FileMaker Pro 9 vs. Alpha Five v.8: ROUND II
As promised, I am following up my initial post responding to PC World's First Look at Alpha Five, where they compared us to FileMaker Pro 9.
Here’s PC World’s opener, followed by my analysis.
The new FileMaker Pro 9 ($299) and Alpha Five Version 8 Professional ($249) both do a good job of helping ordinary people create useful and good-looking database applications. Both programs let you create desktop and Web databases for everything from e-mail marketing campaigns and online storefronts to media libraries and Christmas card lists. But the programs have different strengths: FileMaker is more intuitive, while Alpha Five offers more extensibility via scripts and Web apps.
Intuitive is a subjective thing. Clearly FileMaker was more intuitive for PC World’s writer. Your mileage may vary. I encourage you to download and try both products, and decide for yourself.
Get FileMaker here, and get Alpha Five here. Do your own testing, and let me know what you think by commenting here or sending an e-mail to me.
But I ask you: In 2007, how important is programmability (i.e., full customization)? Moreover, how important are Web applications? How important are "no installation needed," full-featured, networked applications delivered through a standard browser, running on any hardware?
Do you want a database product that's minimally extensible, and largely stuck in a 1990's desktop model, like FileMaker?
Or do you want a database that's built for extensibility, and lets you choose between building a traditional desktop app, a modern Web or browser-based app, or a hybrid app (desktop+Web/browser), as Alpha Five does?
This is a major point of distinction between FileMaker and Alpha Five, which PC World glossed over in their First Look. Alpha Five is the only available database application development platform that provides desktop, Web, and hybrid capabilities in one tool. Moreover, Alpha Five gives users total control over all three approaches.
Frankly, if your requirements call for more than one person to access your database, do you really want to force everyone to buy and install a copy of FileMaker on their desktop? Do you really want to be forced to buy and set up a file server, and run the database on your local area network? Do you want your database to sputter when it reaches 9 simultaneous users (FileMaker's hard-coded limit without an extra-cost server)?
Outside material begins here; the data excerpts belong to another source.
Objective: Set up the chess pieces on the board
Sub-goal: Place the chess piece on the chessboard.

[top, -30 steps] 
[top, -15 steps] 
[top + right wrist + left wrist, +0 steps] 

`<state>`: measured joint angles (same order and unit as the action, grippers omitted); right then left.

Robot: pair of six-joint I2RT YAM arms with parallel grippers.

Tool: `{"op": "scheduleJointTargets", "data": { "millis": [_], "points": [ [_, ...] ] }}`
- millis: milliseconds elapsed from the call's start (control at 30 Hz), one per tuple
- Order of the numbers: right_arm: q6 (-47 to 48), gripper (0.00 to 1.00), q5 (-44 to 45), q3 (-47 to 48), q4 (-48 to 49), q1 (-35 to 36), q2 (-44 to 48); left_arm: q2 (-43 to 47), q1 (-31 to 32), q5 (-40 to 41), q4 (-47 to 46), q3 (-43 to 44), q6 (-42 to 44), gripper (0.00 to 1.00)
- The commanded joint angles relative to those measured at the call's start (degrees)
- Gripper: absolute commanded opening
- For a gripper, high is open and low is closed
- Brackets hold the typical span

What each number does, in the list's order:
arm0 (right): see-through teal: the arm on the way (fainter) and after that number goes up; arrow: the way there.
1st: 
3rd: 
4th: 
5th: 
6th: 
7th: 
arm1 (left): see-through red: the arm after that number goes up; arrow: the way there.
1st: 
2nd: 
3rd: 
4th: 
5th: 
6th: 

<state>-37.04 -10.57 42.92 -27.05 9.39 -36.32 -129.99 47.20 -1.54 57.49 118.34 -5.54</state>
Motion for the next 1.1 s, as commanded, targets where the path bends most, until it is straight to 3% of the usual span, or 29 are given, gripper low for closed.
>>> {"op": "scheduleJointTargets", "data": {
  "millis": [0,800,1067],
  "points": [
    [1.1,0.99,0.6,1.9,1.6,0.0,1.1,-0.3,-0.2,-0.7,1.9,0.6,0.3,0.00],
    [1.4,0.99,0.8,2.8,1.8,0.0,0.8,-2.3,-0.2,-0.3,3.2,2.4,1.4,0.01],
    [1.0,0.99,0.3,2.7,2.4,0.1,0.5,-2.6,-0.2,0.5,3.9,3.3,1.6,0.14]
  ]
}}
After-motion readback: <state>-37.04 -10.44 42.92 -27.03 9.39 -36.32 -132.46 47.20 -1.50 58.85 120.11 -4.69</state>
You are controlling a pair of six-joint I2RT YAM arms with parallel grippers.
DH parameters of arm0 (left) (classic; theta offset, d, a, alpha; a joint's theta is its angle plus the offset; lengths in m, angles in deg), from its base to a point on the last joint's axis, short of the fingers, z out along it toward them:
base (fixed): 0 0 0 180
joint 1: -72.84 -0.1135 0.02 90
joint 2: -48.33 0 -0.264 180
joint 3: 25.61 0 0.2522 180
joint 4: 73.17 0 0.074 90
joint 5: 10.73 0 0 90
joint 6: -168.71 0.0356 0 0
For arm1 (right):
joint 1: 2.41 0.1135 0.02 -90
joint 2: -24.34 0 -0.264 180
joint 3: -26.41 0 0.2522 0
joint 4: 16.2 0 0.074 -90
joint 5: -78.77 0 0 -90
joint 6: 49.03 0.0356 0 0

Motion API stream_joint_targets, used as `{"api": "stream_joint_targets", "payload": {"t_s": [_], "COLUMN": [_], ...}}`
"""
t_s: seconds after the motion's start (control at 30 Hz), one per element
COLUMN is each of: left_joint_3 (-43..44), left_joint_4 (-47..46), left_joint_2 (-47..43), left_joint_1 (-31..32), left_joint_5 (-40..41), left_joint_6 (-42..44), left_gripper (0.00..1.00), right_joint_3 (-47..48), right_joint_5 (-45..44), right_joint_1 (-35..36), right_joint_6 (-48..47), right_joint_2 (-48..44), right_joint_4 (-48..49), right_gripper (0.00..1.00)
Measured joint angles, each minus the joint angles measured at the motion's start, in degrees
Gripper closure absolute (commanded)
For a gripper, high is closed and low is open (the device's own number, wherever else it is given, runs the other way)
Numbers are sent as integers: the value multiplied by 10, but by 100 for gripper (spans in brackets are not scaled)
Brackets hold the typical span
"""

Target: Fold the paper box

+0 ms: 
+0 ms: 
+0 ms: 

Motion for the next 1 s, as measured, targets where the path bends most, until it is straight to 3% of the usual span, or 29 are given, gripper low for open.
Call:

Or would you prefer the flexibility to decide which users should be using a traditional Windows application, and which users you would like to send to a Web address (an URL), so they can access your new database through any Web browser?
And instead of limiting your flexible, extensible Web-or-desktop database to 9 users, how would you like to support hundreds of users out of the box, without being forced to buy extra file servers? That's the Alpha Five way.
Intuitive: Let’s go with PC World and give it to FileMaker, even though we disagree. We could debate "intuitive" until the sun runs out of energy. It's subjective.
Programmable (PC World says "extensible," but it's really programmability they're talking about): Alpha Five clearly deserves the nod.
Flexible (desktop, Web, and hybrid apps): No contest. Alpha Five does it all. FileMaker doesn't. It's a desktop database with limited Web capabilities.
Scalable: Again, Alpha Five v.8. We have customers whose Alpha Five databases are supporting over 300 users out of the box. FileMaker arbitrarily limits you to 9 users out of the box. Need to serve more? Reach for your checkbook.
The tally: Alpha Five 3, FileMaker 1.